Tesla shorted large-cap stock

Tesla Leads Shorted Large-Cap Stock for Third Month

In a report released on Tuesday, securities lending data firm Hazeltree revealed that Tesla secured its position as the most shorted large-cap U.S. stock for the third consecutive month in August.

 

The electric vehicle giant experienced a surge of over 5% in its stock value on Monday, following a note from Morgan Stanley. The note suggested that Tesla’s advanced Dojo supercomputer could potentially bolster the company’s market value.

 

A short bet is a financial strategy where investors anticipate a decline in a stock’s price.

 

According to Hazeltree, which meticulously tracks 12,000 equities on a global scale, Charter Communications and Apple claimed the second and third positions, respectively, on the list of most shorted stocks last month.

 

Data gathered by research firm Whale Wisdom shed light on a variety of strategies employed in short bets against Tesla, as disclosed to the Securities and Exchange Commission as of June 30. Among these strategies were investors utilizing funds to hold both long and short positions in stocks, with notable entities including Diamond Hill, Leuthold Funds, and Forum Funds. Additionally, a fund of funds managed by Blackstone featured the short positions of other hedge funds and investment managers.

 

Hedge fund AQR Capital Management and investment manager Federated Hermes executed trades designed to mitigate market risk by offsetting fluctuations in prices across different asset classes.

 

In a recent biography of Elon Musk authored by Walter Isaacson, the Tesla CEO’s response to Microsoft co-founder Bill Gates’ historic short position against the company was revealed. Musk took to his social media platform, X, to assert, “Taking out a short position against Tesla, as Gates did, results in the highest return only if a company goes bankrupt!”

 

Goldman Sachs highlighted in a recent note that hedge funds have been actively shorting U.S. stocks in recent weeks, culminating in the highest total value of short bets in six months. Furthermore, the note indicated that hedge funds maintained a net short position in consumer discretionary stocks, encompassing Tesla, for the year ending on Sept. 8.

 

Dan Izzo, the founder of the hedge fund Blackbird Capital, candidly shared, “If I’m honest, I’ve only lost money trying to short TSLA.” However, he did not disclose whether he currently held a position in Tesla.

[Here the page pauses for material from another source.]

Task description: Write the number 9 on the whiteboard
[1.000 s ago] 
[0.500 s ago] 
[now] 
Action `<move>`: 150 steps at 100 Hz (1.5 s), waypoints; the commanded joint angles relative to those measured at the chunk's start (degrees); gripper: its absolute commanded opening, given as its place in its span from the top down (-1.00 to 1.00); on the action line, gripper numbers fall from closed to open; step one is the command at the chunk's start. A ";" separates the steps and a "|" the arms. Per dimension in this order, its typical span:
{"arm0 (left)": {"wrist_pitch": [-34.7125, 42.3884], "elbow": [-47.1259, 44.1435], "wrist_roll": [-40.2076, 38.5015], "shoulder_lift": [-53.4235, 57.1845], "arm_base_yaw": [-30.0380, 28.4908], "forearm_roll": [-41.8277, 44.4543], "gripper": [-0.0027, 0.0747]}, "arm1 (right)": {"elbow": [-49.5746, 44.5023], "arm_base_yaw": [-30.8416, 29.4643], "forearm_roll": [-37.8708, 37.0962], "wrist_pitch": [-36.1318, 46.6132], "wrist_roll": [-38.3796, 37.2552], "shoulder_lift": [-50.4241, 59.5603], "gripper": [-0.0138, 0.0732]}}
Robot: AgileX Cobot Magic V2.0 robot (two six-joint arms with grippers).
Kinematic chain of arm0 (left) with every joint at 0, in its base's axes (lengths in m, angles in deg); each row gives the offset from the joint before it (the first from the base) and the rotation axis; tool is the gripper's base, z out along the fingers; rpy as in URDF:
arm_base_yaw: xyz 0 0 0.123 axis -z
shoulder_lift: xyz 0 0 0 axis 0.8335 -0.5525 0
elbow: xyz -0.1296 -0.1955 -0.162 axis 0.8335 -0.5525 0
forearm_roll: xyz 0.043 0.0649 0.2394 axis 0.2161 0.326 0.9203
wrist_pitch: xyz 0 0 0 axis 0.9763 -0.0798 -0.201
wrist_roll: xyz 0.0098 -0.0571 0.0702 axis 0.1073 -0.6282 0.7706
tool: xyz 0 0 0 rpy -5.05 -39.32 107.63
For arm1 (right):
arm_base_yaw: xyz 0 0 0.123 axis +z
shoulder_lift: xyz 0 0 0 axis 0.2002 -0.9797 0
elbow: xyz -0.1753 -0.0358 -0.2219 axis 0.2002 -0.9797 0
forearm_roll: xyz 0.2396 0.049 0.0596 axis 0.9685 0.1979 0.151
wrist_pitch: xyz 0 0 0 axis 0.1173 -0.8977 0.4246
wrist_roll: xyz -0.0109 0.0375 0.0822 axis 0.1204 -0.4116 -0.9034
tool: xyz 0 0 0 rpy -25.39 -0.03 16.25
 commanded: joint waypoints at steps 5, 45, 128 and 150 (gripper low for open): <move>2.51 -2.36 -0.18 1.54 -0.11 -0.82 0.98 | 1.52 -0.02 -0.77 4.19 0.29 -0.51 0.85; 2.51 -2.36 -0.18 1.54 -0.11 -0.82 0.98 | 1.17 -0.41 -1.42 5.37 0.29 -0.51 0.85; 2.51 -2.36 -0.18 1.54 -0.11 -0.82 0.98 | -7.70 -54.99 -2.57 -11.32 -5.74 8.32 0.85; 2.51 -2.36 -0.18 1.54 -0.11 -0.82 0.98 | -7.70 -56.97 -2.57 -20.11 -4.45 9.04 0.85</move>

Izzo emphasized the challenge of navigating a market that can remain irrational for extended periods, often longer than one can afford to hold a short position.

 

Tesla was reported the most shorted large-cap US stock for the third consecutive month in August. In the grand scheme, the standing of the world’s premier electric automaker remains under intense scrutiny from the market. Investors continue to engage in a constant tug-of-war, placing bets both for and against Tesla. The question of whether Tesla will ultimately vindicate its supporters or prove the skeptics right looms on the horizon.